How do you want to live?
On mortality, interbeing, and our actions as continuation, plus a guided meditation
Today’s letter is dedicated to the memory of Dr. Paula Garb (more below).
Dear beloved readers,
I am still shedding, still recovering from dengue, but happy to say, progressing. I am slowly coming back to life. My feet are still peeling yet almost totally peeled. A faint trace of rash remains.
Dengue and the start of the academic year have me contemplating some big life questions, purpose questions, existence questions, some of which I am not yet ready to write about.
The big one being: how do I want to live?
After I sent my last post, I realized the connection between my summer intentions and how it ended. I began the summer season exhausted and with the intention of regenerating myself. I ended the summer with dengue and fatigue, and an experience of literally shedding my skin. And guess what?
Shedding is regeneration.
Rest is (part of) how we regenerate.
Sometimes, we really get what we ask for - it might just show up differently than we expected. The universe definitely has a sense of humor - and like the Rolling Stones said, sometimes we get what we need.

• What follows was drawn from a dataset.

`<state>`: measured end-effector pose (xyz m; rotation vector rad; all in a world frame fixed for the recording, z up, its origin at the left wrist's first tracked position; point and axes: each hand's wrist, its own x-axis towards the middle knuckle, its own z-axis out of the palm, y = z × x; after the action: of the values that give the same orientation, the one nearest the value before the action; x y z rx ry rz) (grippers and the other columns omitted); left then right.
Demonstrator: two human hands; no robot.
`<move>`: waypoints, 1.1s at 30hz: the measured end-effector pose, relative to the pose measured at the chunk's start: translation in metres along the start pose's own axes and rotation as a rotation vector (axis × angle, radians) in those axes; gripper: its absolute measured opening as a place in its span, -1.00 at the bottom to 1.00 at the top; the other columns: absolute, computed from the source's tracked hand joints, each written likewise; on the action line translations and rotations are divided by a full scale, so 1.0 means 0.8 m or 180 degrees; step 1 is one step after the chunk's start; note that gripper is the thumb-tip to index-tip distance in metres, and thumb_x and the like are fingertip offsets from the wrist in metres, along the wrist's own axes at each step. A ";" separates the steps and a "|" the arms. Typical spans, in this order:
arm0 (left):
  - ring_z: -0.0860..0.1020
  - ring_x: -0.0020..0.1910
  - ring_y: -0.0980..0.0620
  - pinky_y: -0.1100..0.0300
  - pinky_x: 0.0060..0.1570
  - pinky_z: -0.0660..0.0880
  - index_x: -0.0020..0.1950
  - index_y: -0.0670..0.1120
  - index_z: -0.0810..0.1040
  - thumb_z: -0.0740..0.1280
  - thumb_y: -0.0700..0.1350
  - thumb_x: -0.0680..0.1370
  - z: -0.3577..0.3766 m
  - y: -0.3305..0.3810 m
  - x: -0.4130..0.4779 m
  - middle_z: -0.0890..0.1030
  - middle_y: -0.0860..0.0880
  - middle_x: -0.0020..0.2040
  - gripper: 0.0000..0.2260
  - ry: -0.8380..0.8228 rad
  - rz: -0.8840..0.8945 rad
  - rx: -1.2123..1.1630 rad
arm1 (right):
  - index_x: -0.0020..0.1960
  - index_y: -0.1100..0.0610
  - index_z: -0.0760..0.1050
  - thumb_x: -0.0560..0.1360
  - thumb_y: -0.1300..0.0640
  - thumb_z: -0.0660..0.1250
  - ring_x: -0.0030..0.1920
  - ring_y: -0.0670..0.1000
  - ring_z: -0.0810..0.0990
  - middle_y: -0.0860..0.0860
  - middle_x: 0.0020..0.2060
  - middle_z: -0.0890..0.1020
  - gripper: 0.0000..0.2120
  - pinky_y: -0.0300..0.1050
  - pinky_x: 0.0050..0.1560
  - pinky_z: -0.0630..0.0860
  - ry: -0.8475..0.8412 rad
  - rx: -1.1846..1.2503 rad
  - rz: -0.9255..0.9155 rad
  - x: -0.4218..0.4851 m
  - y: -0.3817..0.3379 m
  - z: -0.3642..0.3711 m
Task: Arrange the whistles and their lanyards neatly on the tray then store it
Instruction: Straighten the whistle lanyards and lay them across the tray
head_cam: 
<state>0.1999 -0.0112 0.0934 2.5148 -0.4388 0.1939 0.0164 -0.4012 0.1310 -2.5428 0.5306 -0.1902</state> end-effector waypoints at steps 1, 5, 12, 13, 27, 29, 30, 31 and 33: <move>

Dengue and shedding was, of course, not what I was envisioning. I was imagining more retreat, more joy, more flow. Which, there was that, too. But dengue has forced me to rest more than I could have imagined. It told me rest, and rest more. You think you are ready to walk to work! Ha. Your feet will peel so you cannot walk. Stay put. Don’t move. You need more rest than you think. And then rest more.
I literally have an entirely new layer of skin on my hands and feet. My skin has completely regenerated. It was painful and uncomfortable and sensitive and regenerative and there is something completely magical about that.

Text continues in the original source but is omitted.